**EXERCISE DIRECTIONS**
Take the lines below between the one holding "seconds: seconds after" and the one holding "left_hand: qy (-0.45", inclusive, and copy them exactly. Add nothing.
THE RECORDS below:
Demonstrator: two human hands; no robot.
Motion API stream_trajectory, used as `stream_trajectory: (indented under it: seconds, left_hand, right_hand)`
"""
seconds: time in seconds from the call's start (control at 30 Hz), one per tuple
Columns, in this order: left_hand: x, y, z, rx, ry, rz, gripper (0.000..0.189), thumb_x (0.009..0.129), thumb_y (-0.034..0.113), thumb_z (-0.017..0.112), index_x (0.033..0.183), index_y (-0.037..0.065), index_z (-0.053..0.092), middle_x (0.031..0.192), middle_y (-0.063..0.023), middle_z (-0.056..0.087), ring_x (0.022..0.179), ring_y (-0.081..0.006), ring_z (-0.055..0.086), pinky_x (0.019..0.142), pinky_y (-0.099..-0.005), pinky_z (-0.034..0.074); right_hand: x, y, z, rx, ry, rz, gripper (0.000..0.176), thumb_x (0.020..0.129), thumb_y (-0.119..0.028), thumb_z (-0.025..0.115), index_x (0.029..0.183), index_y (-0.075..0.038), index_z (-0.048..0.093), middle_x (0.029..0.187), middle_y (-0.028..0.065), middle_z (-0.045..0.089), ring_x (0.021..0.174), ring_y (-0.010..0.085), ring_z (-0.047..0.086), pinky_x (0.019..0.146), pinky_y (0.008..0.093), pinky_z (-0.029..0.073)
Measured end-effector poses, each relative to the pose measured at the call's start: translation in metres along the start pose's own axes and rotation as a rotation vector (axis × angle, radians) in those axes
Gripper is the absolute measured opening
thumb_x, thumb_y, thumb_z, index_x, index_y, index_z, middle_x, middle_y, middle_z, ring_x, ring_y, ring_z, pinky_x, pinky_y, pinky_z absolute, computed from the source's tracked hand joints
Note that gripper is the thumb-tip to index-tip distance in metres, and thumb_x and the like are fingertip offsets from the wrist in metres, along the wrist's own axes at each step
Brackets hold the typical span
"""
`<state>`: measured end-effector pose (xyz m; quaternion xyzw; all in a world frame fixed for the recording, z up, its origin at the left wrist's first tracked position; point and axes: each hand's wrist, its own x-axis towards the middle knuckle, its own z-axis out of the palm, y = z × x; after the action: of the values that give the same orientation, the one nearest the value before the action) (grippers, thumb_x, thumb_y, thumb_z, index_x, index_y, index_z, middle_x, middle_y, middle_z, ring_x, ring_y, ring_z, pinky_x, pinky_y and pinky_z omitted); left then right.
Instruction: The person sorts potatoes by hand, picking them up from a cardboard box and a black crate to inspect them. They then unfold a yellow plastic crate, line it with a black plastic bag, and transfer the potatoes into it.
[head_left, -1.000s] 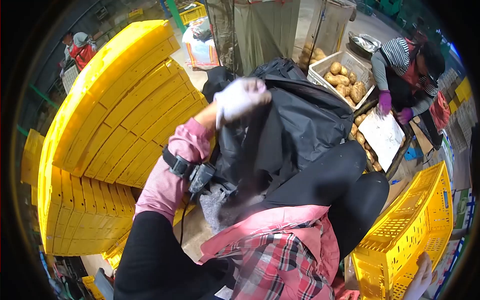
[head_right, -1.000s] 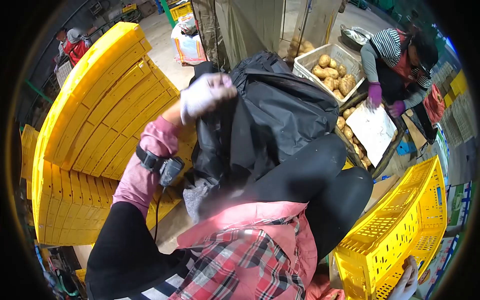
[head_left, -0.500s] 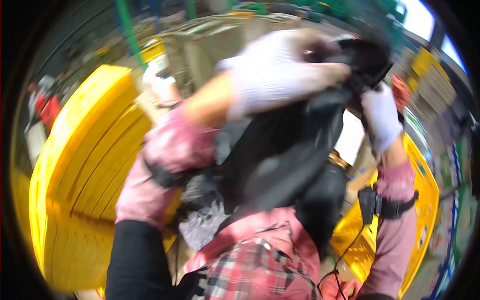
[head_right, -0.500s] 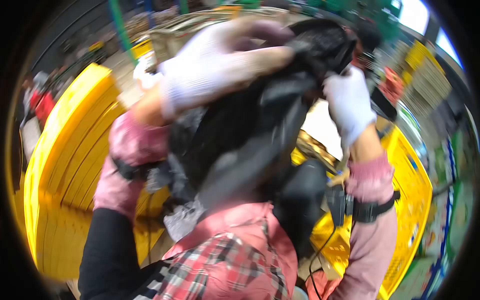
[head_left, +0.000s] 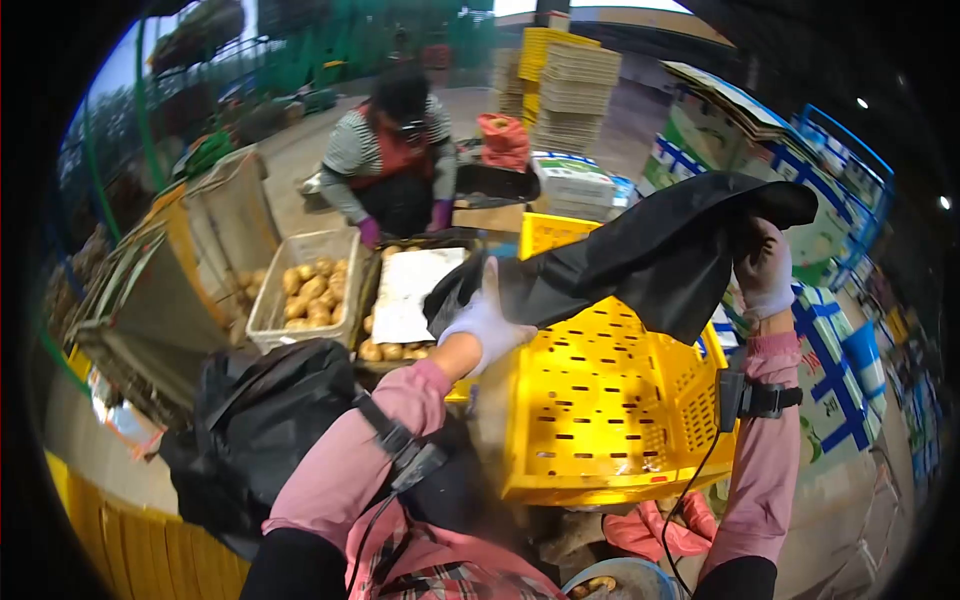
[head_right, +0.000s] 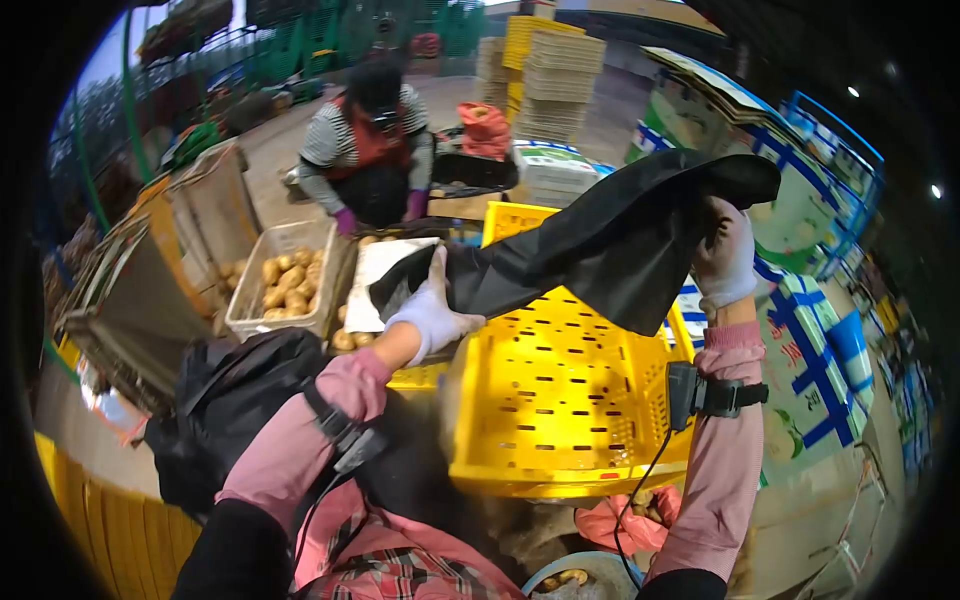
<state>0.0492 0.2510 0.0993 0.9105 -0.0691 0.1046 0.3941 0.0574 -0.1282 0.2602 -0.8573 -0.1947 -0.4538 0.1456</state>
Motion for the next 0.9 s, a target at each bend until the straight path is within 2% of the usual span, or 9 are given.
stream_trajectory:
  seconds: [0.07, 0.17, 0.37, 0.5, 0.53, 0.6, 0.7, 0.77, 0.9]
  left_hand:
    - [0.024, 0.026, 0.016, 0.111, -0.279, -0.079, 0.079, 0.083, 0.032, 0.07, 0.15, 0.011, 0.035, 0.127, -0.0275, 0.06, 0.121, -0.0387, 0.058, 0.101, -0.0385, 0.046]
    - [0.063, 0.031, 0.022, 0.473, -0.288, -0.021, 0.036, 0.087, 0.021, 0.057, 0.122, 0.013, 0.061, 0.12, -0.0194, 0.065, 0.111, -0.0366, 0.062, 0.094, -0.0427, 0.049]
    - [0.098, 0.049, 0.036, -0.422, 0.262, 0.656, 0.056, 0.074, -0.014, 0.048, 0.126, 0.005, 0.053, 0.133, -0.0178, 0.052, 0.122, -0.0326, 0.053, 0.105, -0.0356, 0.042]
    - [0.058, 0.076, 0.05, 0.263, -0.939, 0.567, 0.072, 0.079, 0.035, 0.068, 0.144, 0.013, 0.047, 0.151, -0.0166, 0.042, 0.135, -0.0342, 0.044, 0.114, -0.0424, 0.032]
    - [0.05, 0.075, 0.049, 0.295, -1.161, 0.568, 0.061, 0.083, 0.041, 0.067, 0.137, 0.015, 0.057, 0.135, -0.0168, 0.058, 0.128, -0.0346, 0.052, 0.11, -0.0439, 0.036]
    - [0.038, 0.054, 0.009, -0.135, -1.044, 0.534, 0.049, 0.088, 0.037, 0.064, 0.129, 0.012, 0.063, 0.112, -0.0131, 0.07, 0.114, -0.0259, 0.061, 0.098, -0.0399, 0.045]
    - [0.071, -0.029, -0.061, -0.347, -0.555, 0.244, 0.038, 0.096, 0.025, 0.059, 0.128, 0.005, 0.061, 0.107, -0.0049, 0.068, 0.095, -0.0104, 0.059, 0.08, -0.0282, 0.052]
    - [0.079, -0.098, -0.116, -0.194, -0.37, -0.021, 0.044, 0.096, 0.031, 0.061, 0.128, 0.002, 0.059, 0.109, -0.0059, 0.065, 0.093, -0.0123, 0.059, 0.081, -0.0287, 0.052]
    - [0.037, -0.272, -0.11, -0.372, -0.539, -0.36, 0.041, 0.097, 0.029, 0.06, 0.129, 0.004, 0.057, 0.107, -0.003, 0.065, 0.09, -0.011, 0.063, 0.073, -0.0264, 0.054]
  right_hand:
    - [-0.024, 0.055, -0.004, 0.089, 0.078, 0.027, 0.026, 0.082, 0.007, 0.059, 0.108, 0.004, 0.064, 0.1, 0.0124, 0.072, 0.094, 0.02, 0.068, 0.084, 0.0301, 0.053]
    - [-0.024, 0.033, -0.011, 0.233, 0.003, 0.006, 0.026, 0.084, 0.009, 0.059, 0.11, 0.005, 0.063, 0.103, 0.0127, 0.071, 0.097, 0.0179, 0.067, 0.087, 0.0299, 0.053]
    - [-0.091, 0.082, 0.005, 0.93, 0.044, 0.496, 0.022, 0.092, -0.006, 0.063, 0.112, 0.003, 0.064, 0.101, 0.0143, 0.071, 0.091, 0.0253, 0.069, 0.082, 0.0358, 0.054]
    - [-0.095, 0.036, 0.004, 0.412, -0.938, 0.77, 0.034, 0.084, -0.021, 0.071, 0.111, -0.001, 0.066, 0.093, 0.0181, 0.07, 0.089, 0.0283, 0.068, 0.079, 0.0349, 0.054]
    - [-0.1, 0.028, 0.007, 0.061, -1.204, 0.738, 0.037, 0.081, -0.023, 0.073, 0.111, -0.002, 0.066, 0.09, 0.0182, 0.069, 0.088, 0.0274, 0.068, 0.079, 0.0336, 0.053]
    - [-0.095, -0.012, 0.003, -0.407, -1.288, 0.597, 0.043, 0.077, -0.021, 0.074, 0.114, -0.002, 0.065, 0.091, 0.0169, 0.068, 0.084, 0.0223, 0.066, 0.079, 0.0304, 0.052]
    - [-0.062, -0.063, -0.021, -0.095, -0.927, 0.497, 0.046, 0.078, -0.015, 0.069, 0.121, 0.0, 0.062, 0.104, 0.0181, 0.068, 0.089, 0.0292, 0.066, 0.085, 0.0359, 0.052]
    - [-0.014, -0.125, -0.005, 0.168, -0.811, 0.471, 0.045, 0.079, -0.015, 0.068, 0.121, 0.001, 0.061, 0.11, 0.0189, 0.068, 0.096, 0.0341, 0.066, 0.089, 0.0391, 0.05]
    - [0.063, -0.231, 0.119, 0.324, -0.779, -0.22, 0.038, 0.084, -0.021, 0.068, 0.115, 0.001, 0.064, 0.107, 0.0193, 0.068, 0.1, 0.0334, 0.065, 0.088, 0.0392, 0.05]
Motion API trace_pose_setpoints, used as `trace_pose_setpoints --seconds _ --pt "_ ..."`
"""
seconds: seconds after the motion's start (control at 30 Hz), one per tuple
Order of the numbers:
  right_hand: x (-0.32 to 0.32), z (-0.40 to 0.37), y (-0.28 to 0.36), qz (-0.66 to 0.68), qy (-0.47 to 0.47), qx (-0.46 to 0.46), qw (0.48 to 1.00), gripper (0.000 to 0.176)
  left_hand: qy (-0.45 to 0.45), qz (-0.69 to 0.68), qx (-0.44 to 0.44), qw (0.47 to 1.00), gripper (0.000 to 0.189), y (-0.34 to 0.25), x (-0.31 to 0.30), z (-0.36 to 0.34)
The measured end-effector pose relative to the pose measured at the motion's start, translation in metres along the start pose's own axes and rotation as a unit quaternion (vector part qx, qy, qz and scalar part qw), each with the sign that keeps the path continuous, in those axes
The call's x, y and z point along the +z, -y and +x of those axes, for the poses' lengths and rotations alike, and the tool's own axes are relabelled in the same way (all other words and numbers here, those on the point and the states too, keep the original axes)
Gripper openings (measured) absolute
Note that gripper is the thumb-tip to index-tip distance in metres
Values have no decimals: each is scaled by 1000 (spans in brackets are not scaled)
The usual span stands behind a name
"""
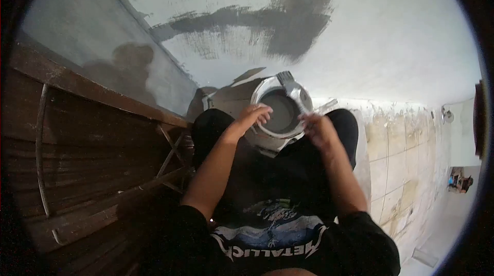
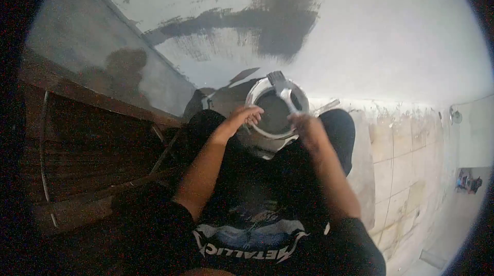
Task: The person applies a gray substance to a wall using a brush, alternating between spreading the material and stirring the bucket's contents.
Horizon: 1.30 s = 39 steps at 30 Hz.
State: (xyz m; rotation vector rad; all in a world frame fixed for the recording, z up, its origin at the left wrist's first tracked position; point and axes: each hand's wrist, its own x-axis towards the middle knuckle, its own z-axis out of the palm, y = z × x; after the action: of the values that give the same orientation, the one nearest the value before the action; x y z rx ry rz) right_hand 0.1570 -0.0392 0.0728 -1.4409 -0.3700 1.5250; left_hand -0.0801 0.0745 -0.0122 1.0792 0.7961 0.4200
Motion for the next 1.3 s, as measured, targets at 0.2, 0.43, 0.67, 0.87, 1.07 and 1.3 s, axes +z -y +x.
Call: trace_pose_setpoints --seconds 0.2,0.43,0.67,0.87,1.07,1.3 --pt "50 -12 -42 110 69 19 991 14 -9 -50 38 998 40 -25 48 -17" --pt "42 18 -57 -42 142 -64 987 16 -132 -93 129 978 17 -21 61 -8" --pt "44 13 -48 -74 77 -31 994 29 -220 -121 229 941 18 -84 41 -15" --pt "35 15 -49 -34 76 5 997 32 -232 -23 263 936 23 -127 14 -20" --pt "35 11 -45 -42 68 23 997 31 -248 -27 265 932 21 -144 -3 -11" --pt "35 12 -44 -45 85 30 995 33 -232 -64 316 918 21 -130 -4 -9"
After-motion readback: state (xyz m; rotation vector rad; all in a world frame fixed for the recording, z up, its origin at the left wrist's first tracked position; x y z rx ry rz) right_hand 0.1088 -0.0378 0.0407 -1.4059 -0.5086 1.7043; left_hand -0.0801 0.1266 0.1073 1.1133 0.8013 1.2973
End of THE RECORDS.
**RESULT OF THIS TASK**
seconds: seconds after the motion's start (control at 30 Hz), one per tuple
Order of the numbers:
  right_hand: x (-0.32 to 0.32), z (-0.40 to 0.37), y (-0.28 to 0.36), qz (-0.66 to 0.68), qy (-0.47 to 0.47), qx (-0.46 to 0.46), qw (0.48 to 1.00), gripper (0.000 to 0.176)
  left_hand: qy (-0.45 to 0.45), qz (-0.69 to 0.68), qx (-0.44 to 0.44), qw (0.47 to 1.00), gripper (0.000 to 0.189), y (-0.34 to 0.25), x (-0.31 to 0.30), z (-0.36 to 0.34)

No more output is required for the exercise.